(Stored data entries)
------------------------------------------------------------------------

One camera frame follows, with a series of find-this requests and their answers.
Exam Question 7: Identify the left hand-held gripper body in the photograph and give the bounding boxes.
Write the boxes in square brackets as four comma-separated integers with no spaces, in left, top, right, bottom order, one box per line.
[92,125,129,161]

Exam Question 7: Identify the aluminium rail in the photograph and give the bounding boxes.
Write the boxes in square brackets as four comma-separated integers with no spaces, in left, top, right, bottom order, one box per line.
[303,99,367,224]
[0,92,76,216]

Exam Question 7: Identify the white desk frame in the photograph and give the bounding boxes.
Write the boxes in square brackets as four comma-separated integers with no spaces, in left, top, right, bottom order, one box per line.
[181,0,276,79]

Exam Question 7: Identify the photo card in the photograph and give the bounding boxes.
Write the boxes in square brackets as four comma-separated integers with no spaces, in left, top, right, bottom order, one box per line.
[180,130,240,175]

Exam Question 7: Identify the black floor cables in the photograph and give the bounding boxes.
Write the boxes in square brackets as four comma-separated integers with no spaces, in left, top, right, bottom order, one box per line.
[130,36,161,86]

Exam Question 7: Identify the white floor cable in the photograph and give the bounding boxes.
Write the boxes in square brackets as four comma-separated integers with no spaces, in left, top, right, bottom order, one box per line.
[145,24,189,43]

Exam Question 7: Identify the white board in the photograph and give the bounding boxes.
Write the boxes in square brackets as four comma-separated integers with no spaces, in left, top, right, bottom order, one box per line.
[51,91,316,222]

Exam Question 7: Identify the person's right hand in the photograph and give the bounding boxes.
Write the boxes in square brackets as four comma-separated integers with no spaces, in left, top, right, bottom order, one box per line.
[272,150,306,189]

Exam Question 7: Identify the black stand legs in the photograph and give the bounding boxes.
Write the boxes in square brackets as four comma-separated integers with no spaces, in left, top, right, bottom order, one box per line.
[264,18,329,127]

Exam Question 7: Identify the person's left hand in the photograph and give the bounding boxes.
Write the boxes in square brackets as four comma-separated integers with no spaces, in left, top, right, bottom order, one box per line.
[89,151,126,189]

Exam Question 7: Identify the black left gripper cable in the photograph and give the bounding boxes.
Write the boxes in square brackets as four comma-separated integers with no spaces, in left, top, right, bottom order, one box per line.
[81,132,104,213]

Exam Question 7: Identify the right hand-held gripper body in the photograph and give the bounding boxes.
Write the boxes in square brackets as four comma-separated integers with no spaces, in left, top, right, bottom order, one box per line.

------------------------------------------------------------------------

Work required:
Starting at the first line of the data above, retype each line exactly until you reach the line containing "Exam Question 7: Identify the white floor", and include that line too.

Task answer:
One camera frame follows, with a series of find-this requests and their answers.
Exam Question 7: Identify the left hand-held gripper body in the photograph and give the bounding boxes.
Write the boxes in square brackets as four comma-separated integers with no spaces, in left, top, right, bottom order, one box per line.
[92,125,129,161]

Exam Question 7: Identify the aluminium rail in the photograph and give the bounding boxes.
Write the boxes in square brackets as four comma-separated integers with no spaces, in left, top, right, bottom order, one box per line.
[303,99,367,224]
[0,92,76,216]

Exam Question 7: Identify the white desk frame in the photograph and give the bounding boxes.
Write the boxes in square brackets as four comma-separated integers with no spaces, in left, top, right, bottom order, one box per line.
[181,0,276,79]

Exam Question 7: Identify the photo card in the photograph and give the bounding boxes.
Write the boxes in square brackets as four comma-separated integers with no spaces, in left, top, right, bottom order, one box per line.
[180,130,240,175]

Exam Question 7: Identify the black floor cables in the photograph and give the bounding boxes.
Write the boxes in square brackets as four comma-separated integers with no spaces, in left, top, right, bottom order, one box per line.
[130,36,161,86]

Exam Question 7: Identify the white floor cable in the photograph and give the bounding boxes.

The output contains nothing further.